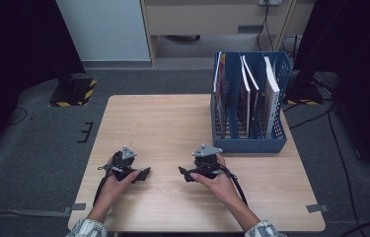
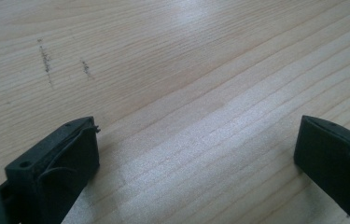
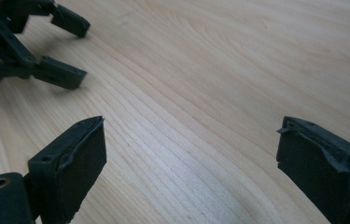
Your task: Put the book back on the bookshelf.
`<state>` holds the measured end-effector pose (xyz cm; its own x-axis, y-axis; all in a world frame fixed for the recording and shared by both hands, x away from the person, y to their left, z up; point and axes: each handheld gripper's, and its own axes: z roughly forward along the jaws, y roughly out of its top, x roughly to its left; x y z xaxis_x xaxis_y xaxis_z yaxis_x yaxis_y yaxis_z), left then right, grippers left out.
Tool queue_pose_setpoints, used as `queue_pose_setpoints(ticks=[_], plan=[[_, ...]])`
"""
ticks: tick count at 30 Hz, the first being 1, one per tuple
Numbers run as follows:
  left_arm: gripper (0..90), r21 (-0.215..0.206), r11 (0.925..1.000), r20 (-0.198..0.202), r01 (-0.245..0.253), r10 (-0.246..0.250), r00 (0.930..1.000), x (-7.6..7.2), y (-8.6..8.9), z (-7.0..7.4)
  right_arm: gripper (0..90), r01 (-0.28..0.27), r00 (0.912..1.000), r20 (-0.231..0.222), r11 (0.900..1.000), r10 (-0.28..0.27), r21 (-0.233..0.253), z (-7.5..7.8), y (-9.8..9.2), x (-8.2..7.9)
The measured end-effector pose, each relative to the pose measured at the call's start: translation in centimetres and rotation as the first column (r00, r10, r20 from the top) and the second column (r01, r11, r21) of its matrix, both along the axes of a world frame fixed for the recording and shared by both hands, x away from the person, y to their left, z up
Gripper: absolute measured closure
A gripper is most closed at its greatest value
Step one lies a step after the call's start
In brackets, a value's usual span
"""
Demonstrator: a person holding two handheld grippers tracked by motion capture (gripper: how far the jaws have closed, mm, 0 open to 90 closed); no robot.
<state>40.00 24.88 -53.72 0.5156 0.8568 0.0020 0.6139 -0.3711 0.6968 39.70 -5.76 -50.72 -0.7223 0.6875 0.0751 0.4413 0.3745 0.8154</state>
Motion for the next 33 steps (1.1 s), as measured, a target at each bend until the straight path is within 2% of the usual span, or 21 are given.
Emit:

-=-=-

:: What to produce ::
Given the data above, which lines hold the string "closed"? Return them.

:: Task response ::
A gripper is most closed at its greatest value
Demonstrator: a person holding two handheld grippers tracked by motion capture (gripper: how far the jaws have closed, mm, 0 open to 90 closed); no robot.

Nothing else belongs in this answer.